Matt Thomlinson wrote:
I now believe you've decoded the below incorrectly because the leading bit
is set, making this a signed number which may have made some of your tools
croak. Decoding by hand, I get the following mod/exp:
3047 0240 (asn, len, int tag, length of 40)
modulus:
DFAA A0F4 0CA3 853E 6942 C98D AC3F 1257 4ADB 50CB 263F 99E0 A922 1166 CD1E
959C 34EF BC66 84DF E3F7 3C62 F6B0 7D20 FE89 3B52 846F DD21 E099 C187 A1E3
FE1B 14C3
0203 (int tag, length of 3)
exponent:
0100 01
It is definitely a bug in the ASN.1 encoding of the certificate.

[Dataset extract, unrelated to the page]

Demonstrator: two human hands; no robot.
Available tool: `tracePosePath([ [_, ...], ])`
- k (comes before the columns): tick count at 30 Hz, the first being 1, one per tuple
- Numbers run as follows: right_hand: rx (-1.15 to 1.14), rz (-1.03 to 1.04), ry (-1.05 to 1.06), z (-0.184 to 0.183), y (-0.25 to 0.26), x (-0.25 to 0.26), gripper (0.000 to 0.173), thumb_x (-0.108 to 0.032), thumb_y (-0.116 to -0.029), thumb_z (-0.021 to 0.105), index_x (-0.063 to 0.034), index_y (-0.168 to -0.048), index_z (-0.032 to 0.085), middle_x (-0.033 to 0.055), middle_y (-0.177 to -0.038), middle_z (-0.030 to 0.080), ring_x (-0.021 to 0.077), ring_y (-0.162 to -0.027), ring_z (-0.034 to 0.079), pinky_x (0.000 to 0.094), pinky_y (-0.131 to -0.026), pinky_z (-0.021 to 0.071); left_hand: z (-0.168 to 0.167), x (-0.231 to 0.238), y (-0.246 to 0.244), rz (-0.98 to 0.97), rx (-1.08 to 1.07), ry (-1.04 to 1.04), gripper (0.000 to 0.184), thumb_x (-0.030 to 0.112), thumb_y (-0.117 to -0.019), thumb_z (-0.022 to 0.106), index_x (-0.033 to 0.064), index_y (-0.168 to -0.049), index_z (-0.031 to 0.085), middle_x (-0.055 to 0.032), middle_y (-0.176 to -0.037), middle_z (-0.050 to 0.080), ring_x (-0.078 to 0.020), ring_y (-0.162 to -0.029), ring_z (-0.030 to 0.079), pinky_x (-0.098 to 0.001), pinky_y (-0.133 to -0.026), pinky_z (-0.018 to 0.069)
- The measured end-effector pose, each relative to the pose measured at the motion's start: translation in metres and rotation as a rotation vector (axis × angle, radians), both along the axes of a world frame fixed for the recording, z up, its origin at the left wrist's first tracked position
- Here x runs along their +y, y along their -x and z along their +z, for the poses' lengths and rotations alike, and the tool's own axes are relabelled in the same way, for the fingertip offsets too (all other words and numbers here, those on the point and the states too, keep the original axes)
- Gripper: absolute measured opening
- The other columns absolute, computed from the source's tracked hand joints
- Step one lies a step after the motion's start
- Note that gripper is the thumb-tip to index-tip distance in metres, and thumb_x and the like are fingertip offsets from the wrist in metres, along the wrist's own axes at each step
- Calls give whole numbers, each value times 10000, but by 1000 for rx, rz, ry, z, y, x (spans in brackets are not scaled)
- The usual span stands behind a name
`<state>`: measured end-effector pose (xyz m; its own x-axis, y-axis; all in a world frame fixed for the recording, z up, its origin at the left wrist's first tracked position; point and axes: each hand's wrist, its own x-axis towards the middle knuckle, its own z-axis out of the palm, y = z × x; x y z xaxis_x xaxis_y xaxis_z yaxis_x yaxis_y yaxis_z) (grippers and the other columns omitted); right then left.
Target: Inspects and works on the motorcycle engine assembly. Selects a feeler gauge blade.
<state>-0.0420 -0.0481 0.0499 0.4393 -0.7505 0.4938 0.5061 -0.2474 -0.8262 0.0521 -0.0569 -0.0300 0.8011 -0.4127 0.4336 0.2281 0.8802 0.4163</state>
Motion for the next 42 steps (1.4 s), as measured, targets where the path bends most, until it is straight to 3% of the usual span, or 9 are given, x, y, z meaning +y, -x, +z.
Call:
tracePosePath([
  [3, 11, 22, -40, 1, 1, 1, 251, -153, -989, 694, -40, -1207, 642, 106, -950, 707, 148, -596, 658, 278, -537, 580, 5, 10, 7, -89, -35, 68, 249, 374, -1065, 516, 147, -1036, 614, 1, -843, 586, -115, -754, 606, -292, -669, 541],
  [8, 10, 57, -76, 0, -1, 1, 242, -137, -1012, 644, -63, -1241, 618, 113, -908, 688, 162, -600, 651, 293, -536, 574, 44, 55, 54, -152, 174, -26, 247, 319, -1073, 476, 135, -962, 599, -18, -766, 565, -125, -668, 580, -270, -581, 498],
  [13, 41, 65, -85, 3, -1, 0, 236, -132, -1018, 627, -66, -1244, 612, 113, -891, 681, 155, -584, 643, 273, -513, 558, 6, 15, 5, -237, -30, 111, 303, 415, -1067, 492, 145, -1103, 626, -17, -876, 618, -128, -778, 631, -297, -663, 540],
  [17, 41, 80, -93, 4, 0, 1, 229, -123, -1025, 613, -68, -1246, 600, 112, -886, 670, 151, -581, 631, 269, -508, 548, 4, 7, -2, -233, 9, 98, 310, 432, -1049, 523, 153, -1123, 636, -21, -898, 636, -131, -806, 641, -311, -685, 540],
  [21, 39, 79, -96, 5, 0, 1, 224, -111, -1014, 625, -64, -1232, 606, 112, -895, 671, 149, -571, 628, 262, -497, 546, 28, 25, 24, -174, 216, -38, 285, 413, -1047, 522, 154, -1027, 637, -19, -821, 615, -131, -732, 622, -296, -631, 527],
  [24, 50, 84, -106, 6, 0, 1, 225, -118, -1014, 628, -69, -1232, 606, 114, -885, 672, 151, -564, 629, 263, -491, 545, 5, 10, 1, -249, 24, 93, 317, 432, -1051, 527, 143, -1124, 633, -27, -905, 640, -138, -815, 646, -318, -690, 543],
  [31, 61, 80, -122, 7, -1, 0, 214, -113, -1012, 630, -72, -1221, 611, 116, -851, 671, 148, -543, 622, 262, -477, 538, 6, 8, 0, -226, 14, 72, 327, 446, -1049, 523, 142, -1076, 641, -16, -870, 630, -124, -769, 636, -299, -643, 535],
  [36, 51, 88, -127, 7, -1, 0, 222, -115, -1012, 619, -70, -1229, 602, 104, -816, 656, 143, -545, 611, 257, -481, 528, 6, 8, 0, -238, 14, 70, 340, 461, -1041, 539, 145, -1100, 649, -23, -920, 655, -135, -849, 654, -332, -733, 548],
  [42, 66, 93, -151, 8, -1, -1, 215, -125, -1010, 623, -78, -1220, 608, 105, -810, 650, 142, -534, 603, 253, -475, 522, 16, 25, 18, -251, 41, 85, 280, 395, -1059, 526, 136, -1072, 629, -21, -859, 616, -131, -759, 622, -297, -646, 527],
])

ASN.1 has definite rules about how to encode/decode INTEGERs.
# Print the contents of the certificates public key
ssleay asn1parse -offset 186 -length 73 cert.pem
0:d=0 hl=2 l= 71 cons: SEQUENCE
2:d=1 hl=2 l= 64 prim: INTEGER :-2156600CF45D7BC297BE377354
C1EEA9B625B035DAC1672057DEEF9A33E26B64CC11449A7C211D09C49E0A5083E00277C5AE7
C9123DF20673F795F1D02E5EC3D
68:d=1 hl=2 l= 3 prim: INTEGER :010001
The problem is that the ASN_INTEGER is encoded as
02 BER_INTEGER
40 length 0x40
DF first byte (if top bit is set, the number is negative)
AA second byte
This means that the modulus has been encoded as a negative ASN1_INTEGER,
(the 0x80 bit is set in the first byte). There should be a leading 0x00.
ASN.1 negative numbers are stored in twos complement form. The
SSLeay/OpenSSL X509 printing tool is not displaying the 'negative' sign,
but the conversion from -ve twos complement to the internal libraries
bignum representation is occurring (negatives converted to '+ve' and
a flag is used to store the sign).
The other place where this shows up quite often is in the form of -ve serial
numbers on the certificates.
Another one for Peter Gutmann's collection of miss implemented ASN.1.